Copy the data exactly, keeping every line intact.

• [DATA RECORDS]
════════
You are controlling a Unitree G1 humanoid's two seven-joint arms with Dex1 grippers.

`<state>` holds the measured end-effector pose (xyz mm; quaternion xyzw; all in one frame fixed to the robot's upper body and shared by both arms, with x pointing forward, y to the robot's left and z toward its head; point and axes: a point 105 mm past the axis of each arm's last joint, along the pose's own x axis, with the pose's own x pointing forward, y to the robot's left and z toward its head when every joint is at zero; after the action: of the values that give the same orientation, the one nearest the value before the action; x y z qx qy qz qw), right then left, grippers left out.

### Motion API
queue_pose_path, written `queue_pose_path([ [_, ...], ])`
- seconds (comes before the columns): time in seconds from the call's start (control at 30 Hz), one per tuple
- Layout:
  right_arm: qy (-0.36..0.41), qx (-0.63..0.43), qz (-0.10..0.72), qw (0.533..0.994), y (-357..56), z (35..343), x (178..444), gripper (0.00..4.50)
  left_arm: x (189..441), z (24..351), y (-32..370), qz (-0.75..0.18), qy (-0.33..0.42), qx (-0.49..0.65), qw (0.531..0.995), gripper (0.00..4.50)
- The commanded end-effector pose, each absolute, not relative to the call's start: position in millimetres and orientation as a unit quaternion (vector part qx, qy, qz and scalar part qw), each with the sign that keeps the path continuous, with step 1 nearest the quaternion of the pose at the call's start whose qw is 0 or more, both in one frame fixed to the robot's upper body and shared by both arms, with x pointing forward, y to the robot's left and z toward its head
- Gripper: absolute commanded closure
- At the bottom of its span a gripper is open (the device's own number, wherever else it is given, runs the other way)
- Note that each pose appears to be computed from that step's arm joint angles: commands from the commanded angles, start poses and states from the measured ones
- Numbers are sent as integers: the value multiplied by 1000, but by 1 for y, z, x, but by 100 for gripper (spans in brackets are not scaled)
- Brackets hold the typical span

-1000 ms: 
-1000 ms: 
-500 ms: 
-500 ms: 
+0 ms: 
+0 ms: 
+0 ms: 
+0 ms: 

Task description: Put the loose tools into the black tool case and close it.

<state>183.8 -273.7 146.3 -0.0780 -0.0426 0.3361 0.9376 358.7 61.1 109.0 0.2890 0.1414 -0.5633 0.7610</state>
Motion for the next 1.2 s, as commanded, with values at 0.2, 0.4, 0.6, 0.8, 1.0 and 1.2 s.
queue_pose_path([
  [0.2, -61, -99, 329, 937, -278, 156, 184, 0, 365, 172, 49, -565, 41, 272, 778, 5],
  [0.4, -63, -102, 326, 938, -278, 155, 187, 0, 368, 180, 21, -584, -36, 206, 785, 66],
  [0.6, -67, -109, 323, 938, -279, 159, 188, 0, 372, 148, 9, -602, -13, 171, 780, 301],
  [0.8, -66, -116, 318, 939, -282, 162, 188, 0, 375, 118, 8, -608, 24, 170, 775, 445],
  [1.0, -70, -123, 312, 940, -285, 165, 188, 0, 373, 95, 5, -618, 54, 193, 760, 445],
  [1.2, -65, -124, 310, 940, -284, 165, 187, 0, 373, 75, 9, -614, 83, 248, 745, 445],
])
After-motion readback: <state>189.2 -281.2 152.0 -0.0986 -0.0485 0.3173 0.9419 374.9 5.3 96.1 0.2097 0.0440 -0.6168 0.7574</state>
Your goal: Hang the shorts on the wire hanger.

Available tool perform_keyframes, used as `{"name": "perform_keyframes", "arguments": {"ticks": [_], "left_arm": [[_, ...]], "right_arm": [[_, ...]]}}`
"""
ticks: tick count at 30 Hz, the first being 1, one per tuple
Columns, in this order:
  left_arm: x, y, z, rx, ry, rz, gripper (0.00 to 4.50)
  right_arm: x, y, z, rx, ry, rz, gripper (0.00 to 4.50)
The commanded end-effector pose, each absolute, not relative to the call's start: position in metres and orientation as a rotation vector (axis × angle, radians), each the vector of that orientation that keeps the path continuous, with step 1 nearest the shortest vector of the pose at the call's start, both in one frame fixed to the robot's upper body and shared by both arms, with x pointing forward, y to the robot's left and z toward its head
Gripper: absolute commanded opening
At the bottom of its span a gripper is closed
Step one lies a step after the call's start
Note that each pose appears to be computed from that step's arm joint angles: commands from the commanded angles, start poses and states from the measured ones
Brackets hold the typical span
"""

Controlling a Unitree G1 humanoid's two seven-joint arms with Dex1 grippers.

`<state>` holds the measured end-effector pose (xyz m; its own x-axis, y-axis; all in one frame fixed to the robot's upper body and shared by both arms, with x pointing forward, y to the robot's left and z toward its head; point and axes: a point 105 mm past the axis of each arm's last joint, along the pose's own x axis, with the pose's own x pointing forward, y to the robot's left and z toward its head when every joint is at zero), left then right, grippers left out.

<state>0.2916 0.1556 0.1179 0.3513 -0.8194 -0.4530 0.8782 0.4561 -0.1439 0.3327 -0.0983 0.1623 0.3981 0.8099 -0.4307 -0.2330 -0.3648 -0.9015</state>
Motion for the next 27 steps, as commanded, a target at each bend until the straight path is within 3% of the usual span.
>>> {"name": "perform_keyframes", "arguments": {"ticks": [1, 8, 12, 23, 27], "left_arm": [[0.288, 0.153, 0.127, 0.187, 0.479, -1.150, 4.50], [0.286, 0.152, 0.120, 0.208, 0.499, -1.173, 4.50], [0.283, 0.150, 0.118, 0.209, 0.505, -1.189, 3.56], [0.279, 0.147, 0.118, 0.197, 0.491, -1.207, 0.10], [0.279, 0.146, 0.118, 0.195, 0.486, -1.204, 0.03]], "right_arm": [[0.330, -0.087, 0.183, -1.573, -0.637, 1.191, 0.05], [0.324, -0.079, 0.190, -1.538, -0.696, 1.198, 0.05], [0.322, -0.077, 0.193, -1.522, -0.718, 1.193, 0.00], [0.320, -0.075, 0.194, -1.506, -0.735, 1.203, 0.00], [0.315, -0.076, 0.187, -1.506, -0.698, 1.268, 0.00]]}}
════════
• [SOLUTION TO THE PROBLEM]
You are controlling a Unitree G1 humanoid's two seven-joint arms with Dex1 grippers.

`<state>` holds the measured end-effector pose (xyz mm; quaternion xyzw; all in one frame fixed to the robot's upper body and shared by both arms, with x pointing forward, y to the robot's left and z toward its head; point and axes: a point 105 mm past the axis of each arm's last joint, along the pose's own x axis, with the pose's own x pointing forward, y to the robot's left and z toward its head when every joint is at zero; after the action: of the values that give the same orientation, the one nearest the value before the action; x y z qx qy qz qw), right then left, grippers left out.

### Motion API
queue_pose_path, written `queue_pose_path([ [_, ...], ])`
- seconds (comes before the columns): time in seconds from the call's start (control at 30 Hz), one per tuple
- Layout:
  right_arm: qy (-0.36..0.41), qx (-0.63..0.43), qz (-0.10..0.72), qw (0.533..0.994), y (-357..56), z (35..343), x (178..444), gripper (0.00..4.50)
  left_arm: x (189..441), z (24..351), y (-32..370), qz (-0.75..0.18), qy (-0.33..0.42), qx (-0.49..0.65), qw (0.531..0.995), gripper (0.00..4.50)
- The commanded end-effector pose, each absolute, not relative to the call's start: position in millimetres and orientation as a unit quaternion (vector part qx, qy, qz and scalar part qw), each with the sign that keeps the path continuous, with step 1 nearest the quaternion of the pose at the call's start whose qw is 0 or more, both in one frame fixed to the robot's upper body and shared by both arms, with x pointing forward, y to the robot's left and z toward its head
- Gripper: absolute commanded closure
- At the bottom of its span a gripper is open (the device's own number, wherever else it is given, runs the other way)
- Note that each pose appears to be computed from that step's arm joint angles: commands from the commanded angles, start poses and states from the measured ones
- Numbers are sent as integers: the value multiplied by 1000, but by 1 for y, z, x, but by 100 for gripper (spans in brackets are not scaled)
- Brackets hold the typical span

-1000 ms: 
-1000 ms: 
-500 ms: 
-500 ms: 
+0 ms: 
+0 ms: 
+0 ms: 
+0 ms: 

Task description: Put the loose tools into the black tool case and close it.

<state>183.8 -273.7 146.3 -0.0780 -0.0426 0.3361 0.9376 358.7 61.1 109.0 0.2890 0.1414 -0.5633 0.7610</state>
Motion for the next 1.2 s, as commanded, with values at 0.2, 0.4, 0.6, 0.8, 1.0 and 1.2 s.
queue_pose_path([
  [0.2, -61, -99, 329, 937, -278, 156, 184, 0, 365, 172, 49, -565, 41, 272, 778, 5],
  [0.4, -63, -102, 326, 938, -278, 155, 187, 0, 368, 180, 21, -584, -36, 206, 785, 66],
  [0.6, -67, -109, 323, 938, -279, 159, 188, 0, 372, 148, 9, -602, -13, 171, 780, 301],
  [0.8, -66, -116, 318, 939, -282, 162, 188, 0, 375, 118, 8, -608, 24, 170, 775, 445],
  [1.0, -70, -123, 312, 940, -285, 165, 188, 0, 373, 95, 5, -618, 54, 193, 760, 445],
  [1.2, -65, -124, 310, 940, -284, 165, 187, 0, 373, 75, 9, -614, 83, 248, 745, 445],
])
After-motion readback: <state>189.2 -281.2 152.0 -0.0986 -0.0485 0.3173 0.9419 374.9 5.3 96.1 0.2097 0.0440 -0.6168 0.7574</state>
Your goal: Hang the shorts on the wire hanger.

Available tool perform_keyframes, used as `{"name": "perform_keyframes", "arguments": {"ticks": [_], "left_arm": [[_, ...]], "right_arm": [[_, ...]]}}`
"""
ticks: tick count at 30 Hz, the first being 1, one per tuple
Columns, in this order:
  left_arm: x, y, z, rx, ry, rz, gripper (0.00 to 4.50)
  right_arm: x, y, z, rx, ry, rz, gripper (0.00 to 4.50)
The commanded end-effector pose, each absolute, not relative to the call's start: position in metres and orientation as a rotation vector (axis × angle, radians), each the vector of that orientation that keeps the path continuous, with step 1 nearest the shortest vector of the pose at the call's start, both in one frame fixed to the robot's upper body and shared by both arms, with x pointing forward, y to the robot's left and z toward its head
Gripper: absolute commanded opening
At the bottom of its span a gripper is closed
Step one lies a step after the call's start
Note that each pose appears to be computed from that step's arm joint angles: commands from the commanded angles, start poses and states from the measured ones
Brackets hold the typical span
"""

Controlling a Unitree G1 humanoid's two seven-joint arms with Dex1 grippers.

`<state>` holds the measured end-effector pose (xyz m; its own x-axis, y-axis; all in one frame fixed to the robot's upper body and shared by both arms, with x pointing forward, y to the robot's left and z toward its head; point and axes: a point 105 mm past the axis of each arm's last joint, along the pose's own x axis, with the pose's own x pointing forward, y to the robot's left and z toward its head when every joint is at zero), left then right, grippers left out.

<state>0.2916 0.1556 0.1179 0.3513 -0.8194 -0.4530 0.8782 0.4561 -0.1439 0.3327 -0.0983 0.1623 0.3981 0.8099 -0.4307 -0.2330 -0.3648 -0.9015</state>
Motion for the next 27 steps, as commanded, a target at each bend until the straight path is within 3% of the usual span.
>>> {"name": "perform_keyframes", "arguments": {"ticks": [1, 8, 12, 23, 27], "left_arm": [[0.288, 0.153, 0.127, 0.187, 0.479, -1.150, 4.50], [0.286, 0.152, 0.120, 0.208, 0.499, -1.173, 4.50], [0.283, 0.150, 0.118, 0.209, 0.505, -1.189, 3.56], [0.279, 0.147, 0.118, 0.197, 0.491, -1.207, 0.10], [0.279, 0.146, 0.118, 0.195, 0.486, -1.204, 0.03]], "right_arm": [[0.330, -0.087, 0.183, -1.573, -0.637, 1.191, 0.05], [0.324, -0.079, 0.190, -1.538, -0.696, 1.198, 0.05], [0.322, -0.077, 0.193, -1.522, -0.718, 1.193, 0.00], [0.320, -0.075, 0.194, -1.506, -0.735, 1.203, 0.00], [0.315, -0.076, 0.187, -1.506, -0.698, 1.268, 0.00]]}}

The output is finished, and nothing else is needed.